Riadh Al Rabeh Subliminal perception may provide one with information that seems to occur to one as a hunch. Good guesstimates (aka educated guesses) may be the product of past experience and unconscious processing. The ancients likely engaged in a lot of trial-and-error that contributed to their practical know-how too. Hence they did very well at engineering and technological invention. But they didn't seem to be particularly scientifically theory-minded. What "true scientific explanations" are you thinking of?
Karl Pfeifer . The Sumerian suggestion that earth was water and land appeared later, the Sumerian/Babylonian suggestion that the univers is critically ballanced on the horn of a bull, which can be shown to be equivalent to conservation of momentum- from which the rest of physics can be derived, the suggestion that there are forces that affect things that can't be seen, the suggestion by the Greek Alexandria that gravity acceleration is independent of mass, and matter is discrete. And the most ingruguing one is that life originated in muddy swamps and the origin of everything is light. Light is radiation/energy and energy forms all matter as we know. There are many more..Even the idea that when one creature dies, it changes to another live one is true since we are all made of the same elements continuously exchanged between living things.
Riadh Al Rabeh Ancient myth reinterpreted as vague metaphors for present-day science hardly qualifies as "true scientific explanation". This is not to deny that there were some insightful proposals (atomism, Lucretius's evolution) that unfortunately didn't spark scientific pursuits in their day beyond imaginative speculation. But hey, the Sumerian/Babylonian bull is just bull.

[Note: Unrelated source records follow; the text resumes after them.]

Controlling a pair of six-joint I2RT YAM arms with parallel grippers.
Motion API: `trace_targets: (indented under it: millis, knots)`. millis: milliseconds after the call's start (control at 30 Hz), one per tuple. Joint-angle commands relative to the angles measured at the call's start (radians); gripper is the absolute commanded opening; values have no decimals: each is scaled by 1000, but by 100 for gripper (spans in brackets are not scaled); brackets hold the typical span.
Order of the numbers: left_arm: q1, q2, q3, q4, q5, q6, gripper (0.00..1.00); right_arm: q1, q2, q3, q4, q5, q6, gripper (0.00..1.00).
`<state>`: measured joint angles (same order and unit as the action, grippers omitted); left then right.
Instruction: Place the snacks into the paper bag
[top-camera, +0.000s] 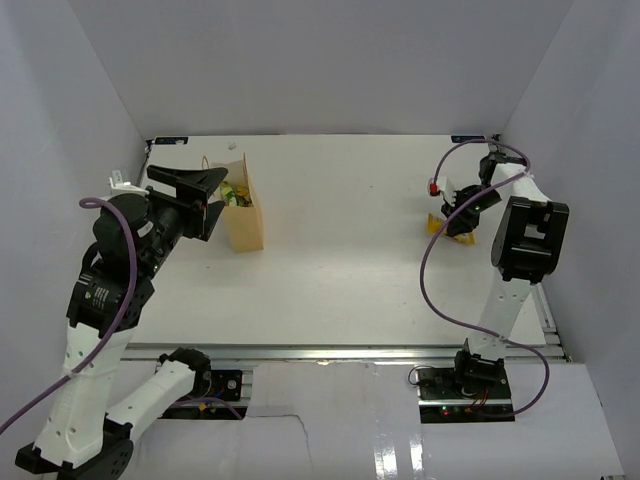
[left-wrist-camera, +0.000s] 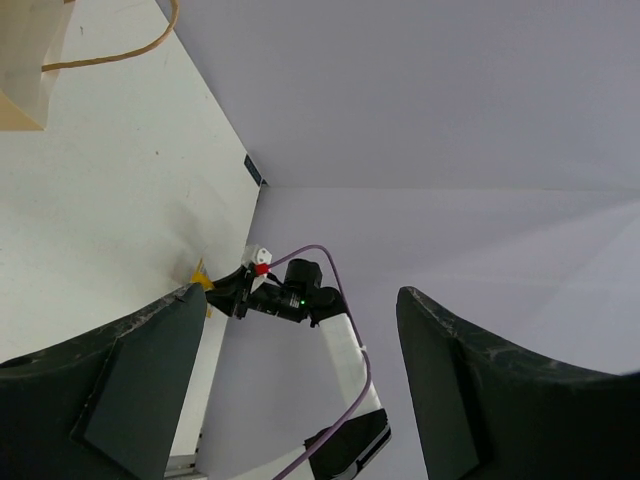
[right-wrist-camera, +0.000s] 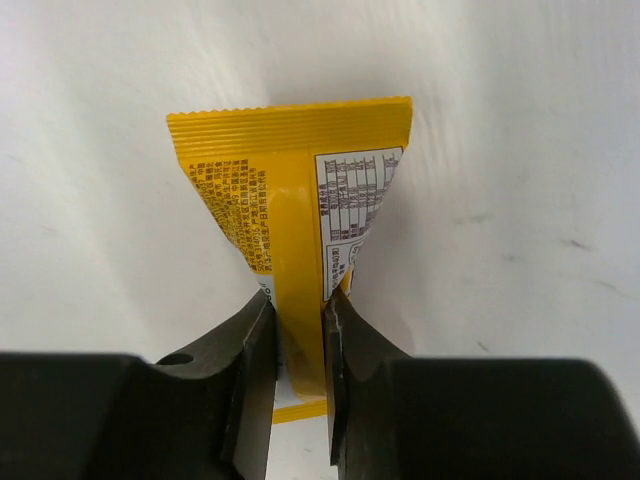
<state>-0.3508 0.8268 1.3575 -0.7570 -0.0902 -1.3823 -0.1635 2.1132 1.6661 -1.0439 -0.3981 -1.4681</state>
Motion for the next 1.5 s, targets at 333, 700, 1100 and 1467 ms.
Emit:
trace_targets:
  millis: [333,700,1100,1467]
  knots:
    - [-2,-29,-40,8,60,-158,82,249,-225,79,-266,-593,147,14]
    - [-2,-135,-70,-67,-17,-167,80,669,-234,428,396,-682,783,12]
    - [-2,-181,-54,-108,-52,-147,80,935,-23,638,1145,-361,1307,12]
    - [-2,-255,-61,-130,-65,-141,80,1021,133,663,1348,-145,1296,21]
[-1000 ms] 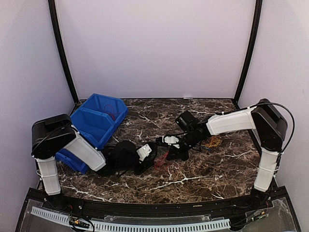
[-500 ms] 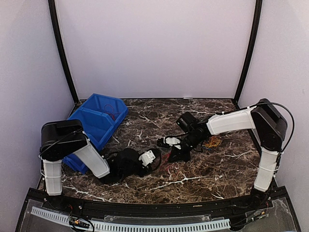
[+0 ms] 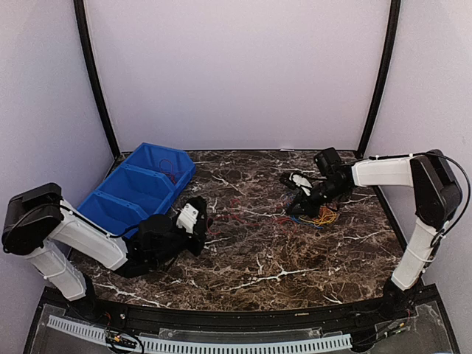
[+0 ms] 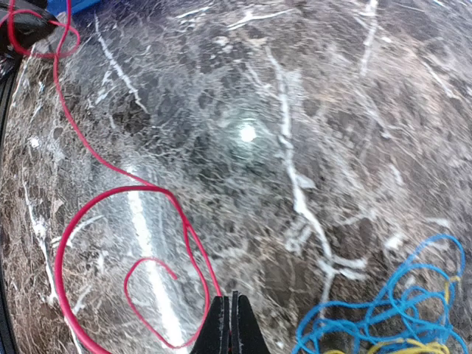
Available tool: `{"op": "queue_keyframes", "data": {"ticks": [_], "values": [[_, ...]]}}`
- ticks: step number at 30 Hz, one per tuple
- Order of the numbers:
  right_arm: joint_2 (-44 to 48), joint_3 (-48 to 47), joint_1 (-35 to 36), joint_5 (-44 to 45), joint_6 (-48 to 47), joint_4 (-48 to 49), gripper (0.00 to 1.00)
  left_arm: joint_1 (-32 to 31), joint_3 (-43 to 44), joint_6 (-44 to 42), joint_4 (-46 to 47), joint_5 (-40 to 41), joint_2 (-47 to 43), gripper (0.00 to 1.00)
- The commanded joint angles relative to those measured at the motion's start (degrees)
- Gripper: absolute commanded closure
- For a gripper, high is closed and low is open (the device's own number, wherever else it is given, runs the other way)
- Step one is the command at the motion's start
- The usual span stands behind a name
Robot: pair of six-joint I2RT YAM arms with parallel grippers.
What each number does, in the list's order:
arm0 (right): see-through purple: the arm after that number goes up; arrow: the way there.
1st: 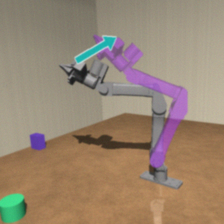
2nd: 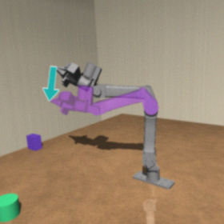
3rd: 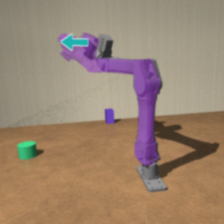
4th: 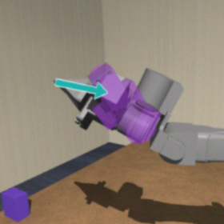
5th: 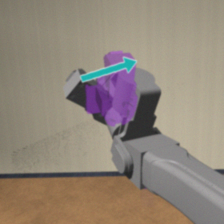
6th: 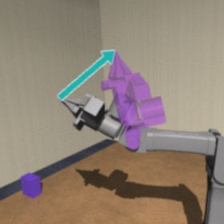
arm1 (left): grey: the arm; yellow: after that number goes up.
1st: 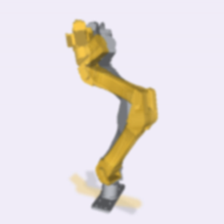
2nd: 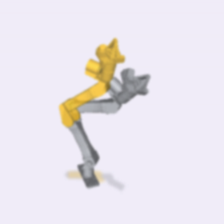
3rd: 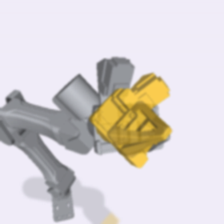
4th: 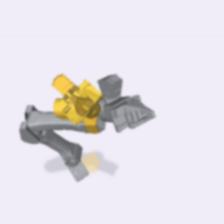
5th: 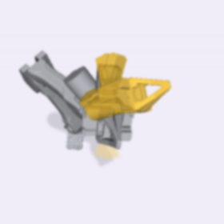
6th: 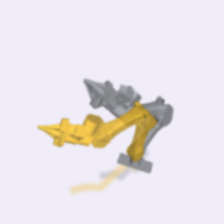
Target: Untangle the cables
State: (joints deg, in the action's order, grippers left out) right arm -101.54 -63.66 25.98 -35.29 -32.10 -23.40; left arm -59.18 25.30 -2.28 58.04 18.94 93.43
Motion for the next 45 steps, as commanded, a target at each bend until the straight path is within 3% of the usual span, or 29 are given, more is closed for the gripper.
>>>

See how you can derive all the laws of physics from the the bull myth: If the univirse is critically balanced then you can't move one mass to one side without moving another the opposite direction- like sitting in a boat. Mathemetically this is; sum(m.dx)=0 along any line in space. Differentiate once and twice wirt to time and you get; sum(m.v)=sum(p)=0 along any line, and sum(m.a)=sum(f)=0, where p,f are momentum and force. This gives you the conservation of momentum, the second law os Newton and his third law of action and reaction. If momentum is conserved the inverse square of Newton and Coulom follow. If you add to this the fact that all forces move at the speed of light, you get via the retarded integral the Maxwell equations from Coulomb and the linear GR equations from Newton's inverse square!!!
I doubt that the ancients had anything like that in mind. For starters, they didn't have calculus for such a derivation. And what became of the bull? This reminds me of those folks who claim that all scientfic knowledge can already be found in [insert your favorite sacred text here].